#### [Collected data]

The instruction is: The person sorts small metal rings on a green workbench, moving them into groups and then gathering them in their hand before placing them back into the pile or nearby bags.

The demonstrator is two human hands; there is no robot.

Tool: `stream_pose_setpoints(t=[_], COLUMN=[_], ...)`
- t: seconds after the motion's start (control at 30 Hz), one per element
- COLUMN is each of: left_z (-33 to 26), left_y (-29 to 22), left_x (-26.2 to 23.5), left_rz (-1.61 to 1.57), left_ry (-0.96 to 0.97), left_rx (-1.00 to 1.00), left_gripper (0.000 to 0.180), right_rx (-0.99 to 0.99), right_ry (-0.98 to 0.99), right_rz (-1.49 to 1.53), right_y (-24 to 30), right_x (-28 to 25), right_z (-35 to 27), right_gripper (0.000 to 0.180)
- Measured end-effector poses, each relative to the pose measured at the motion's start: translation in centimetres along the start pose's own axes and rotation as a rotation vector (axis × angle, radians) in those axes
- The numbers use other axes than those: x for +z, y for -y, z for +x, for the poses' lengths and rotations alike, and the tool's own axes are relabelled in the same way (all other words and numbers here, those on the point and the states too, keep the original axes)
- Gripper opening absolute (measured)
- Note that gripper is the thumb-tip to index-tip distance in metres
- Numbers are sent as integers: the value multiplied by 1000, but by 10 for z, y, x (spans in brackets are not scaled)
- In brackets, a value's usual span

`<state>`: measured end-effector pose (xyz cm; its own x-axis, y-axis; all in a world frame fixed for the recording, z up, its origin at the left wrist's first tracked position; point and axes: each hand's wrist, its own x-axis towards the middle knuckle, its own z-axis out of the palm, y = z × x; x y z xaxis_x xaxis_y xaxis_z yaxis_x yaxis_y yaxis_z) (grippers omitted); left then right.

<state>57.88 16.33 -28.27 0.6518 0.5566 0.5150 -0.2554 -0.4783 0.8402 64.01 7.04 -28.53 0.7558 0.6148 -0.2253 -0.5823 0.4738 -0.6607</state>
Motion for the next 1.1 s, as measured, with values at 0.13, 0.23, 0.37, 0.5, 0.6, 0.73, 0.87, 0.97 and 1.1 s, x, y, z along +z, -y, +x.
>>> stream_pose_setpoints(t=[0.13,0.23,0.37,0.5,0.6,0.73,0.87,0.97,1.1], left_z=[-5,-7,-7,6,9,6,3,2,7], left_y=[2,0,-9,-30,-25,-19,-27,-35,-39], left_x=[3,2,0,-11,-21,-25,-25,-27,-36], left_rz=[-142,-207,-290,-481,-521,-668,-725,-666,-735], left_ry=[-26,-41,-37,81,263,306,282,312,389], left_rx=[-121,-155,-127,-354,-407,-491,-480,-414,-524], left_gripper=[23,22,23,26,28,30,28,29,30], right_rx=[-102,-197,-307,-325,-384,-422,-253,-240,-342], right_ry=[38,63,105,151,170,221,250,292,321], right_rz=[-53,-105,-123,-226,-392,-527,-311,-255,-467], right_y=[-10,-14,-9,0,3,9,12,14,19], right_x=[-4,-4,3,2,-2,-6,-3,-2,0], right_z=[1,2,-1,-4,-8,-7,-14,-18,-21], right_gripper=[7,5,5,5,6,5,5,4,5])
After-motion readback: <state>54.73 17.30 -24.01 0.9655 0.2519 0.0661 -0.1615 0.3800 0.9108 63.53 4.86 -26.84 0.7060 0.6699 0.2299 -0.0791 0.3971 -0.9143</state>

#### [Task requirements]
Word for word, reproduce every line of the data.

#### [Output of the exercise]
The instruction is: The person sorts small metal rings on a green workbench, moving them into groups and then gathering them in their hand before placing them back into the pile or nearby bags.

The demonstrator is two human hands; there is no robot.

Tool: `stream_pose_setpoints(t=[_], COLUMN=[_], ...)`
- t: seconds after the motion's start (control at 30 Hz), one per element
- COLUMN is each of: left_z (-33 to 26), left_y (-29 to 22), left_x (-26.2 to 23.5), left_rz (-1.61 to 1.57), left_ry (-0.96 to 0.97), left_rx (-1.00 to 1.00), left_gripper (0.000 to 0.180), right_rx (-0.99 to 0.99), right_ry (-0.98 to 0.99), right_rz (-1.49 to 1.53), right_y (-24 to 30), right_x (-28 to 25), right_z (-35 to 27), right_gripper (0.000 to 0.180)
- Measured end-effector poses, each relative to the pose measured at the motion's start: translation in centimetres along the start pose's own axes and rotation as a rotation vector (axis × angle, radians) in those axes
- The numbers use other axes than those: x for +z, y for -y, z for +x, for the poses' lengths and rotations alike, and the tool's own axes are relabelled in the same way (all other words and numbers here, those on the point and the states too, keep the original axes)
- Gripper opening absolute (measured)
- Note that gripper is the thumb-tip to index-tip distance in metres
- Numbers are sent as integers: the value multiplied by 1000, but by 10 for z, y, x (spans in brackets are not scaled)
- In brackets, a value's usual span

`<state>`: measured end-effector pose (xyz cm; its own x-axis, y-axis; all in a world frame fixed for the recording, z up, its origin at the left wrist's first tracked position; point and axes: each hand's wrist, its own x-axis towards the middle knuckle, its own z-axis out of the palm, y = z × x; x y z xaxis_x xaxis_y xaxis_z yaxis_x yaxis_y yaxis_z) (grippers omitted); left then right.

<state>57.88 16.33 -28.27 0.6518 0.5566 0.5150 -0.2554 -0.4783 0.8402 64.01 7.04 -28.53 0.7558 0.6148 -0.2253 -0.5823 0.4738 -0.6607</state>
Motion for the next 1.1 s, as measured, with values at 0.13, 0.23, 0.37, 0.5, 0.6, 0.73, 0.87, 0.97 and 1.1 s, x, y, z along +z, -y, +x.
>>> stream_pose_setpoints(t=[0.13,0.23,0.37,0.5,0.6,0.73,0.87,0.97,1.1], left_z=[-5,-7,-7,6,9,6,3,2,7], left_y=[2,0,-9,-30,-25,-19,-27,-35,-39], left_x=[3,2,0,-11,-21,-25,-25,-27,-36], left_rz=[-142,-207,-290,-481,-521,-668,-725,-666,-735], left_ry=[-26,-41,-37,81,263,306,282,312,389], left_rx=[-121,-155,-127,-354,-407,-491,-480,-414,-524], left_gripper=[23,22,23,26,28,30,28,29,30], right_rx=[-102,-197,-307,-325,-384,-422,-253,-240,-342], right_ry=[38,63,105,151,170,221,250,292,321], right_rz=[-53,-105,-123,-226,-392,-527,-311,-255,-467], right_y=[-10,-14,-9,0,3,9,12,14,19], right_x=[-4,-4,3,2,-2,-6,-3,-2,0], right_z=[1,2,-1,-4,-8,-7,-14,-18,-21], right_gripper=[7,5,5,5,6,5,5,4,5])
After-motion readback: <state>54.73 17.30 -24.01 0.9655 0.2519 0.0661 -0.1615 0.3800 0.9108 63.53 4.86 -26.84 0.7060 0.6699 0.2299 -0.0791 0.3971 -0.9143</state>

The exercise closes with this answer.